__DATASET SECTION__:

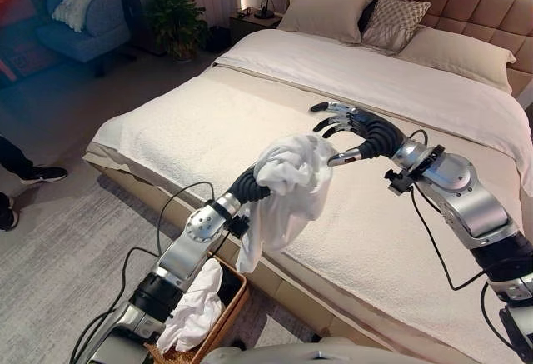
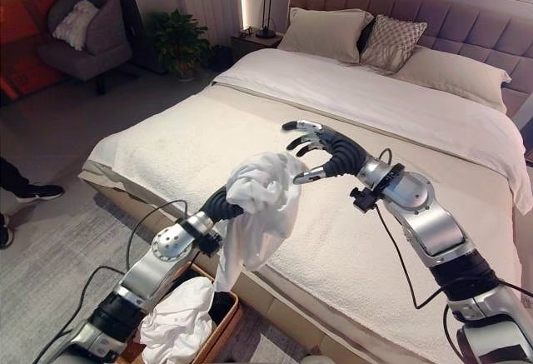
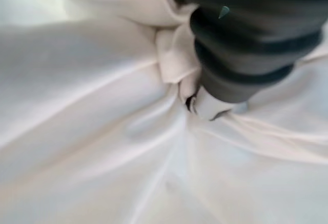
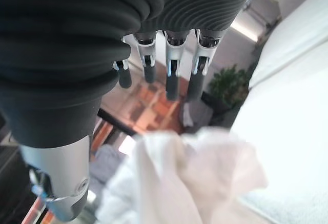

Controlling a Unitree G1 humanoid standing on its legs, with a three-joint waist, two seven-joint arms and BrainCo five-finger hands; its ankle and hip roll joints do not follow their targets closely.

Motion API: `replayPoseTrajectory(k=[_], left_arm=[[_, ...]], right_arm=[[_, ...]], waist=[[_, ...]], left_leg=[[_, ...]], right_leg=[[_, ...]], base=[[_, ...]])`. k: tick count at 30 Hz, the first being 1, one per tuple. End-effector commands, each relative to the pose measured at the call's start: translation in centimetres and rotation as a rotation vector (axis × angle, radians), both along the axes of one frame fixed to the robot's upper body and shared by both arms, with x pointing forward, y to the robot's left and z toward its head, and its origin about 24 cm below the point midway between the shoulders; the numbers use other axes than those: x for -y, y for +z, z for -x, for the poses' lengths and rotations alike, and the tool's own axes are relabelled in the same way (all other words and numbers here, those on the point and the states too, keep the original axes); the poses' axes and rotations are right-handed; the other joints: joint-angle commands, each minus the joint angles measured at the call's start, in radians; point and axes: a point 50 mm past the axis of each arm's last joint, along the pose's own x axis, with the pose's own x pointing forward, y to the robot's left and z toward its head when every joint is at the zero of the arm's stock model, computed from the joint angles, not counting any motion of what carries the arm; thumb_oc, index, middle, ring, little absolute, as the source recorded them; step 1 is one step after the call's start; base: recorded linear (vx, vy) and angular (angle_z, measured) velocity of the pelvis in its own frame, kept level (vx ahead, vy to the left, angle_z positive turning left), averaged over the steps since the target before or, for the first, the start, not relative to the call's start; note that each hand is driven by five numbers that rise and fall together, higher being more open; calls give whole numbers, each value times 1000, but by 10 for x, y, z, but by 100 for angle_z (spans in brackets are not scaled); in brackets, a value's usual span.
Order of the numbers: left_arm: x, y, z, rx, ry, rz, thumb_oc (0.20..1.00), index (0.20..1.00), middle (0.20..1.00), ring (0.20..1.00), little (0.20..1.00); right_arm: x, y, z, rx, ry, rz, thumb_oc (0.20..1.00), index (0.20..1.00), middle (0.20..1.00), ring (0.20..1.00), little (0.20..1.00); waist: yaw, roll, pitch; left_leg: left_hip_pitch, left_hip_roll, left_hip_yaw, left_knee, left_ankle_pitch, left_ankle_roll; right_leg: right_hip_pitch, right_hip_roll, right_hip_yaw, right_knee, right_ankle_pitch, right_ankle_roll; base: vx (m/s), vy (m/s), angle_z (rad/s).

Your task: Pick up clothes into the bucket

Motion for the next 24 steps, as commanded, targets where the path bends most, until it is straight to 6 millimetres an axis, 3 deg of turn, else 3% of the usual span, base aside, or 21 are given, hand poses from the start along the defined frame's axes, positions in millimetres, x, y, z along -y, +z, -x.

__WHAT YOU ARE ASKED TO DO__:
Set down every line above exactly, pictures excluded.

__RESPONSE TO THIS EXERCISE__:
Controlling a Unitree G1 humanoid standing on its legs, with a three-joint waist, two seven-joint arms and BrainCo five-finger hands; its ankle and hip roll joints do not follow their targets closely.

Motion API: `replayPoseTrajectory(k=[_], left_arm=[[_, ...]], right_arm=[[_, ...]], waist=[[_, ...]], left_leg=[[_, ...]], right_leg=[[_, ...]], base=[[_, ...]])`. k: tick count at 30 Hz, the first being 1, one per tuple. End-effector commands, each relative to the pose measured at the call's start: translation in centimetres and rotation as a rotation vector (axis × angle, radians), both along the axes of one frame fixed to the robot's upper body and shared by both arms, with x pointing forward, y to the robot's left and z toward its head, and its origin about 24 cm below the point midway between the shoulders; the numbers use other axes than those: x for -y, y for +z, z for -x, for the poses' lengths and rotations alike, and the tool's own axes are relabelled in the same way (all other words and numbers here, those on the point and the states too, keep the original axes); the poses' axes and rotations are right-handed; the other joints: joint-angle commands, each minus the joint angles measured at the call's start, in radians; point and axes: a point 50 mm past the axis of each arm's last joint, along the pose's own x axis, with the pose's own x pointing forward, y to the robot's left and z toward its head when every joint is at the zero of the arm's stock model, computed from the joint angles, not counting any motion of what carries the arm; thumb_oc, index, middle, ring, little absolute, as the source recorded them; step 1 is one step after the call's start; base: recorded linear (vx, vy) and angular (angle_z, measured) velocity of the pelvis in its own frame, kept level (vx ahead, vy to the left, angle_z positive turning left), averaged over the steps since the target before or, for the first, the start, not relative to the call's start; note that each hand is driven by five numbers that rise and fall together, higher being more open; calls give whole numbers, each value times 1000, but by 10 for x, y, z, but by 100 for angle_z (spans in brackets are not scaled); in brackets, a value's usual span.
Order of the numbers: left_arm: x, y, z, rx, ry, rz, thumb_oc (0.20..1.00), index (0.20..1.00), middle (0.20..1.00), ring (0.20..1.00), little (0.20..1.00); right_arm: x, y, z, rx, ry, rz, thumb_oc (0.20..1.00), index (0.20..1.00), middle (0.20..1.00), ring (0.20..1.00), little (0.20..1.00); waist: yaw, roll, pitch; left_leg: left_hip_pitch, left_hip_roll, left_hip_yaw, left_knee, left_ankle_pitch, left_ankle_roll; right_leg: right_hip_pitch, right_hip_roll, right_hip_yaw, right_knee, right_ankle_pitch, right_ankle_roll; base: vx (m/s), vy (m/s), angle_z (rad/s).

Your task: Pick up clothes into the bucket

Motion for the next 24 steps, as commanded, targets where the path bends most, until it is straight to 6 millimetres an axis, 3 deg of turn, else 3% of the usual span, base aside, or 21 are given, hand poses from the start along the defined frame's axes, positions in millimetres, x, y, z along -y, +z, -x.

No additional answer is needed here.